M1: γγ physics and meson structure

Research areas

  • Experimental hadron physics
  • Theoretical hadron physics

Principal investigators

Associated principal investigator


Project M1 consists in studying meson structure using  two-photon processes, with two main goals. On the one hand, these studies provide the necessary input to constrain the hadronic light-by-light (HLbL) contribution to the anomalous magnetic moment of the muon \(a_\mu\). On the other hand, they provide one of the cleanest probes of the structure of mesons, allowing to study the structure of pseudo-scalar, scalar, axial-vector, and tensor mesons through the measurement of their transition form factors (TFFs), the underlying meson distribution amplitudes, the interplay of symmetry breaking mechanisms in the \(\eta,\eta^\prime\) meson system, or the pion polarizabillities. To access these quantities requires a strong interplay between theoretical and experimental efforts, which are both represented in this project.

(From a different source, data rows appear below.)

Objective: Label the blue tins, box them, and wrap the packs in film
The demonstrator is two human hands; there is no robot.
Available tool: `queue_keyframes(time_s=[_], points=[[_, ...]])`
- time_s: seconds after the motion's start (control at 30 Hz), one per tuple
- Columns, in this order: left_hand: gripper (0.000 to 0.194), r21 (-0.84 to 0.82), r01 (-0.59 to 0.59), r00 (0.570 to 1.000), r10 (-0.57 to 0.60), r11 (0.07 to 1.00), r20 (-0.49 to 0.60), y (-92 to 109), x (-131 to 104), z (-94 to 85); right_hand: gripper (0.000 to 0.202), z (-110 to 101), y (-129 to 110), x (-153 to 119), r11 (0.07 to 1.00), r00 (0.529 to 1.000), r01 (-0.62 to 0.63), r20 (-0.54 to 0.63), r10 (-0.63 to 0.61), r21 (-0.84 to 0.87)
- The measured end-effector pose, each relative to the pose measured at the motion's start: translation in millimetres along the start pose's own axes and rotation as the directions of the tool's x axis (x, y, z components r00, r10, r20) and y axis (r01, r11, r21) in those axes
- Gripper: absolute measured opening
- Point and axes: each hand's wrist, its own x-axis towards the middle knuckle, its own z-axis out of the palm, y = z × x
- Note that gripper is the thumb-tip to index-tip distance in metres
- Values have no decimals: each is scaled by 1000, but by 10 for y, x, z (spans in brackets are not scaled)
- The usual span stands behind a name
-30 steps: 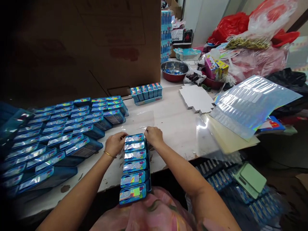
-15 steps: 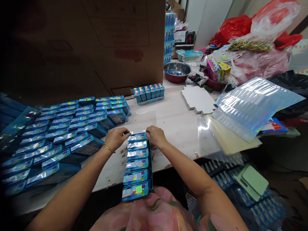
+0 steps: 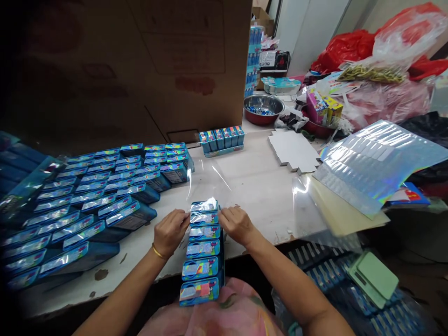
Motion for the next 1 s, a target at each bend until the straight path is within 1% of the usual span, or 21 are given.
queue_keyframes(time_s=[0.07, 0.1, 0.13, 0.2, 0.27, 0.3, 0.37, 0.43, 0.47, 0.53, 0.6, 0.73, 0.83, 1.0], points=[[15, -72, 4, 999, -6, 997, -35, 8, -120, 53, 22, 68, -36, -128, 999, 998, 36, -50, -36, -13], [14, -98, 27, 998, -31, 995, -46, 11, -169, 88, 23, 104, -58, -162, 1000, 998, 24, -57, -25, -16], [14, -111, 60, 997, -66, 992, -48, 12, -209, 125, 23, 142, -83, -177, 1000, 998, -15, -59, 14, -18], [14, -99, 143, 989, -146, 985, -33, 9, -268, 198, 24, 218, -134, -169, 987, 986, -160, -60, 159, -18], [14, -42, 227, 974, -227, 973, -9, -2, -298, 253, 23, 287, -180, -144, 948, 947, -318, -60, 316, -27], [14, -9, 269, 963, -269, 963, 8, -9, -302, 272, 22, 318, -198, -136, 925, 925, -377, -53, 375, -36], [15, 57, 351, 933, -354, 935, 60, -21, -290, 289, 19, 376, -219, -134, 888, 890, -457, -30, 456, -53], [19, 136, 383, 902, -402, 914, 157, -27, -255, 288, 19, 428, -218, -142, 859, 862, -507, -18, 507, -72], [22, 181, 377, 888, -410, 908, 210, -27, -233, 282, 18, 451, -211, -146, 853, 856, -516, -19, 517, -80], [31, 266, 333, 865, -405, 905, 297, -19, -194, 265, 19, 482, -191, -154, 861, 865, -501, -34, 500, -92], [37, 312, 284, 846, -390, 907, 362, -3, -184, 239, 21, 481, -179, -166, 890, 895, -446, -44, 444, -93], [35, 326, 219, 793, -362, 920, 490, 43, -263, 176, 22, 401, -215, -229, 938, 942, -335, -60, 330, -94], [34, 322, 201, 776, -351, 925, 524, 67, -320, 152, 22, 368, -260, -274, 945, 951, -309, -58, 304, -105], [32, 306, 265, 774, -391, 914, 499, 61, -235, 186, 19, 463, -242, -253, 908, 916, -400, -21, 401, -126]])
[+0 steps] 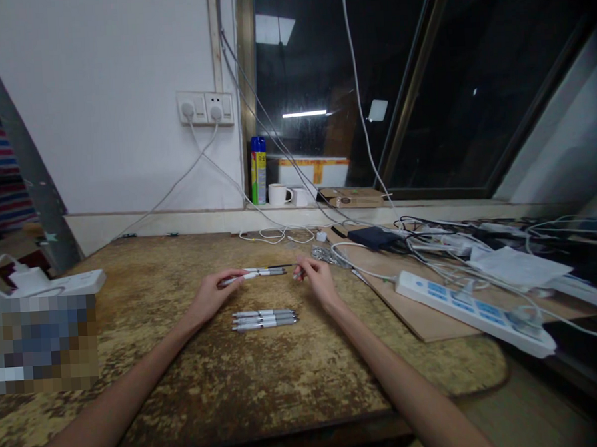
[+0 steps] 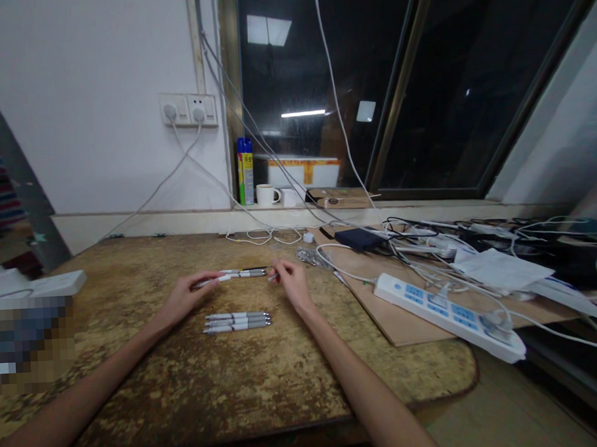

The experimental part will focus in detail on:

  • A major new program of  measurements of photon-photon fusion processesat BESIII, with one spacelike virtual photon, through single tagged events.
  • An exploratory study of the doubly virtual TFF \(\gamma^\ast \gamma^\ast \to \pi^0\) BESIII.
  • The measurement of timelike meson FFs in \(e^+e^-\) annihilation at BESIII.
  • The measurement of timelike meson FFs through Dalitz decays of \(\pi^0\), \(\eta\) and \(\eta^\prime\) mesons measured at A2/MAMI.

The experimental results  to be expected from this project will provide the first precision measurements of TFFs below a momentum transfer of approximately 2 GeV\(^2\). In the case of the multi-body final states, and in the case of doubly virtual TFFs, no previous measurements were existing at all.

The theoretical part will focus on sum rules and dispersion techniques. These techniques are a key ingredient in interpreting meson TFFs and the production of multi-meson states from photon-photon fusion processes or meson Dalitz decays. They will allow to estimate the HLbL contribution to \(a_\mu\) within a data-driven approach in order to reduce its model dependence. The theoretical part will focus in detail on:

  • Dispersive analyses of \(\gamma^\ast \gamma^\ast \to \pi^+ \pi^-, \pi^0 \pi^0\) and explorative theoretical studies of \(\gamma^\ast \gamma \to \pi^0 \eta, \eta \eta, K^+ K^-, K^0 \bar K^0 \) processes, study of pion generalized polarizability.
  • Dispersive analyses of HLBL contributions to \(\mathbf{a_\mu}\).
  • Doubly virtual meson TFFs and the \(\mathbf{P \to e^+e^-}\) decay.
  • Light-by-light sum rules and its application to charmonium states.